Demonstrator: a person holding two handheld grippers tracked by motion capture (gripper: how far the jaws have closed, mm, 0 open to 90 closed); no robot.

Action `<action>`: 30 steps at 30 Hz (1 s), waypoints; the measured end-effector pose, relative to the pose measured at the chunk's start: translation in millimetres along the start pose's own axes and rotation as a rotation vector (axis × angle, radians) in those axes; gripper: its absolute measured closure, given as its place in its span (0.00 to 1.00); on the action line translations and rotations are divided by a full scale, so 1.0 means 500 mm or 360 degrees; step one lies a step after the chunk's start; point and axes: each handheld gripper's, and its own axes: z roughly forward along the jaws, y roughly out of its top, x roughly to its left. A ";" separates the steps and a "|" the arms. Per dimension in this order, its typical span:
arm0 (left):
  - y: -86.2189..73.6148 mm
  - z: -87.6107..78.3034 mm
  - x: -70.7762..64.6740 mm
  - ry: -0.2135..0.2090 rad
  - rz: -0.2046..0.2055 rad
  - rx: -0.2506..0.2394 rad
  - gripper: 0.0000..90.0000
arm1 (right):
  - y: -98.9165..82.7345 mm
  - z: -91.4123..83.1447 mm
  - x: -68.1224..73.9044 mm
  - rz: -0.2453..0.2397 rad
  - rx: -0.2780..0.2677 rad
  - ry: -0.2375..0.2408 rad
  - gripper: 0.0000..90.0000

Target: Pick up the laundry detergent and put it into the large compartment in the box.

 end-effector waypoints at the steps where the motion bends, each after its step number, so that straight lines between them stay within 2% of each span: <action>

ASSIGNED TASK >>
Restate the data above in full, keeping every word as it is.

ANSWER BELOW >>
Demonstrator: a person holding two handheld grippers tracked by motion capture (gripper: how far the jaws have closed, mm, 0 open to 90 closed); no robot.

Action `<action>`: 30 steps at 30 Hz (1 s), waypoints; the measured end-effector pose, relative to the pose measured at the chunk's start: translation in millimetres along the start pose's own axes and rotation as a rotation vector (axis × angle, radians) in those axes; gripper: its absolute measured closure, given as its place in its span (0.00 to 1.00); on the action line translations and rotations are divided by a full scale, so 1.0 means 500 mm or 360 degrees; step one lies a step after the chunk's start; point and axes: each handheld gripper's, and its own axes: z roughly forward along the jaws, y roughly out of its top, x roughly to its left. A ";" separates the steps and a "|" the arms. Per dimension in this order, its typical span:
arm0 (left):
  - y: -86.2189..73.6148 mm
  - z: -87.6107..78.3034 mm
  - x: -70.7762..64.6740 mm
  - ry: -0.2135..0.2090 rad
  - rz: -0.2046..0.2055 rad
  - rx: -0.2506..0.2394 rad
  - gripper: 0.0000..90.0000
arm1 (right):
  - y: -98.9165..82.7345 mm
  - z: -91.4123..83.1447 mm
  - x: -68.1224..73.9044 mm
  - rz: -0.2453..0.2397 rad
  - rx: -0.2780..0.2677 rad
  - ry: -0.2375..0.2408 rad
  - gripper: 0.0000..90.0000

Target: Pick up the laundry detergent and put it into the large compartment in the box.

 end-effector waypoints at the steps where the motion bends, each after its step number, so that straight lines between them stay within 2% of each span: <action>

What the exercise required is now complete.